◆ How to complete this task ◆
Of the material below, only the lines from the line containing "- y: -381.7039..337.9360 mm" down to the line containing "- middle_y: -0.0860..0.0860" belong in the answer, written out exactly.

◆ Supplied data ◆
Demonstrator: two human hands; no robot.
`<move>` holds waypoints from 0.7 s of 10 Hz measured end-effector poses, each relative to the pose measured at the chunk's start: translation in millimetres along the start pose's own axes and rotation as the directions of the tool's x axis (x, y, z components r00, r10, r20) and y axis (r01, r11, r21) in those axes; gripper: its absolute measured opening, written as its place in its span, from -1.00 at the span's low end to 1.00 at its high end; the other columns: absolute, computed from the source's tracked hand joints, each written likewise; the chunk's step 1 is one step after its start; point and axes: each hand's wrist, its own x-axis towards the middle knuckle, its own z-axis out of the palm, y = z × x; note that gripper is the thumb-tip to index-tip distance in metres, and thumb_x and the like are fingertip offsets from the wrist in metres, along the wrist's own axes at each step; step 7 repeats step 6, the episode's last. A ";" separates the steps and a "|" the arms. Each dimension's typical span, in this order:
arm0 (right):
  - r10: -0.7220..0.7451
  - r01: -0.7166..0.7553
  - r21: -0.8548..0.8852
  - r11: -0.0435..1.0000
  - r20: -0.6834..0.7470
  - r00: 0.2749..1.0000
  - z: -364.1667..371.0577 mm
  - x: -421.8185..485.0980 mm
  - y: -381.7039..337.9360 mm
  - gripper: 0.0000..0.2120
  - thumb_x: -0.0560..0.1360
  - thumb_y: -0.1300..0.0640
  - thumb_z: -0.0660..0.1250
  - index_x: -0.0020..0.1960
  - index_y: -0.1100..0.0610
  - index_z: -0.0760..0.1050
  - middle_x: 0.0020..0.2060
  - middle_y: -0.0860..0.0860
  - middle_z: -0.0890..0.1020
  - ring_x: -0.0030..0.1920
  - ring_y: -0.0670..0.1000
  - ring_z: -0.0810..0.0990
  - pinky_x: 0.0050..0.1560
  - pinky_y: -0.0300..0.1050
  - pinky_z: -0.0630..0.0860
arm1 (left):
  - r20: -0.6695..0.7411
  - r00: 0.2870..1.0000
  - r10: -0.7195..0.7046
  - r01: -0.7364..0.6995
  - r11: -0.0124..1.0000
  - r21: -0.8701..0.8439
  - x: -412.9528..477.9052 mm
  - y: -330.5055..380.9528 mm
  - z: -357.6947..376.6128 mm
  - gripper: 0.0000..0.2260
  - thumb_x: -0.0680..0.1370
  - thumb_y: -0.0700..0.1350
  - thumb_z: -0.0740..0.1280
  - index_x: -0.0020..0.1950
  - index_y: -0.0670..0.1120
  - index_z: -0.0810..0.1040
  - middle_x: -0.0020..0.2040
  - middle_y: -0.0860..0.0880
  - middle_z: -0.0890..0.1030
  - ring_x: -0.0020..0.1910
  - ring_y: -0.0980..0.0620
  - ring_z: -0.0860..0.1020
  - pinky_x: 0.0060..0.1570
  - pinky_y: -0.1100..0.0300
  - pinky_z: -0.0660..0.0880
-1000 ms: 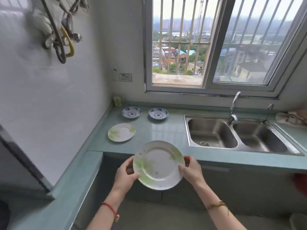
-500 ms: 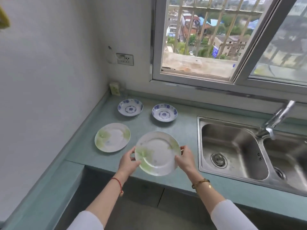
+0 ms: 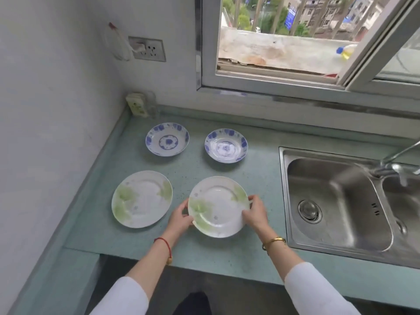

◆ Reply ◆
  - y: -381.7039..337.9360 mm
  - gripper: 0.0000..0.2120
  - thumb_x: -0.0560..0.1360
  - thumb_y: -0.1300..0.0640
  - thumb_z: -0.0660..0.1250
  - index_x: -0.0020..0.1960
  - index_y: -0.1100..0.0610
  - index_z: -0.0760..0.1050
  - middle_x: 0.0020..0.2060
  - middle_y: -0.0860..0.0860

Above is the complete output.